▶ [EXERCISE OBJECTIVE]
Leave the pictures out and quote every line from the start of the listing to the line with "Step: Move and", inclusive.

◆ ◆ ◆ ◆ ◆ ◆ ◆

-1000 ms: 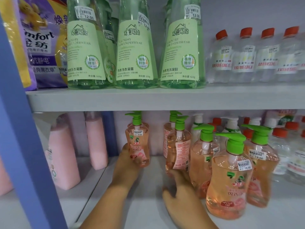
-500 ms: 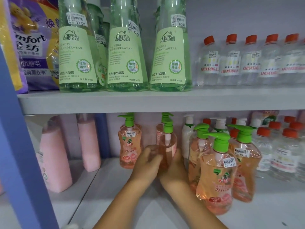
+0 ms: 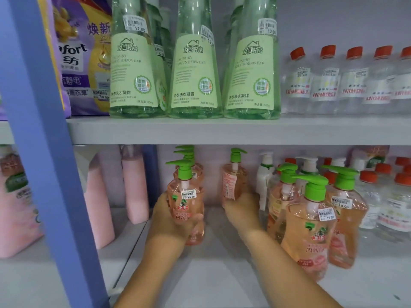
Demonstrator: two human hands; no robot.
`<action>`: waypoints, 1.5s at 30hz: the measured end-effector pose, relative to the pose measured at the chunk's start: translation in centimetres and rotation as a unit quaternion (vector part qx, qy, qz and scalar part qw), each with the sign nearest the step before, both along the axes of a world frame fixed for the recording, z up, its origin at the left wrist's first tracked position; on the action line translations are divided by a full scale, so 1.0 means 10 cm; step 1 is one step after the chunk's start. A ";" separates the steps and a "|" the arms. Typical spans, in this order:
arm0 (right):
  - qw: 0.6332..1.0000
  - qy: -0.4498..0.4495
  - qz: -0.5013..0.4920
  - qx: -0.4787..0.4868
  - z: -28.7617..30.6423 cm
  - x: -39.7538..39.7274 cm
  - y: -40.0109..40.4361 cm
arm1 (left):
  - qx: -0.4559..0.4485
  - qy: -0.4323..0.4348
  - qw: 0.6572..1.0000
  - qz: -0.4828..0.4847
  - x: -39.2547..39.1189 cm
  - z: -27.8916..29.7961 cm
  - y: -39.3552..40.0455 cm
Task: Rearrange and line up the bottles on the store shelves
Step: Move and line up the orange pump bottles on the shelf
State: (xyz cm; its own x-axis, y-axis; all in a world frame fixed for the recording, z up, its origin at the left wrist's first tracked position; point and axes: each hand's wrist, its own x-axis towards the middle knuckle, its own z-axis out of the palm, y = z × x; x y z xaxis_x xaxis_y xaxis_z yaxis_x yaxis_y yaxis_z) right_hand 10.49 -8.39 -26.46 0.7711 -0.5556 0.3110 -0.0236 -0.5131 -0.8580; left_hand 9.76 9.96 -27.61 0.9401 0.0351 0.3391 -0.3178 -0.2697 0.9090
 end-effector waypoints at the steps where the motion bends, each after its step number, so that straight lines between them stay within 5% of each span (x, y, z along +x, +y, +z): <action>1: 0.999 -0.008 -0.041 0.002 -0.01 0.13 -0.02 | 0.006 0.001 1.000 0.000 0.01 0.00 0.01; 7: 0.992 -0.039 -0.081 -0.092 -0.37 0.60 -0.13 | 0.005 -0.033 0.999 0.030 0.05 -0.17 0.00; 11: 0.982 0.058 -0.071 -0.165 -0.38 0.40 0.06 | -0.002 -0.040 0.998 0.050 0.10 -0.18 -0.10; 18: 0.996 0.018 0.071 0.049 -0.41 0.59 -0.01 | -0.006 -0.008 1.000 0.027 0.16 -0.19 -0.13; 26: 0.983 0.018 -0.092 -0.157 -0.53 0.73 0.06 | 0.018 -0.003 1.000 0.008 0.48 -0.52 -0.10; 45: 0.993 0.021 0.008 -0.112 -0.53 0.69 0.04 | 0.015 -0.014 1.000 -0.007 0.19 -0.22 -0.10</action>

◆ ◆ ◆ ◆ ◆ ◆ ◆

▶ [ANSWER SECTION]
-1000 ms: 
-500 ms: 
+0 ms: 
Demonstrator: two human hands; no robot.
`<action>`: waypoints, 1.5s at 30hz: the measured end-effector pose, relative to the pose measured at the chunk's start: translation in centimetres and rotation as a unit quaternion (vector part qx, qy, qz and scalar part qw), each with the sign nearest the step before, both along the axes of a world frame fixed for the recording, z up, its origin at the left wrist's first tracked position; on the action line translations are divided by a full scale, so 1.0 means 10 cm; step 1 is one step after the chunk's start. A ";" separates the steps and a "|" the arms. Typical spans, in this order:
arm0 (right):
  - qw: 0.6332..1.0000
  - qy: -0.4498..0.4495
  - qz: -0.5013..0.4920
  - qx: -0.4787..0.4868
  - z: -28.7617..30.6423 cm
  - x: -39.7538..39.7274 cm
  - y: -40.0109..40.4361 cm
arm1 (left):
  - qx: -0.4559..0.4485
  - qy: -0.4323..0.4348
  - qw: 0.6572..1.0000
  - qz: -0.4828..0.4847
  - x: -39.2547..39.1189 cm
  - z: -27.8916..29.7961 cm
  - y: -39.3552..40.0455 cm
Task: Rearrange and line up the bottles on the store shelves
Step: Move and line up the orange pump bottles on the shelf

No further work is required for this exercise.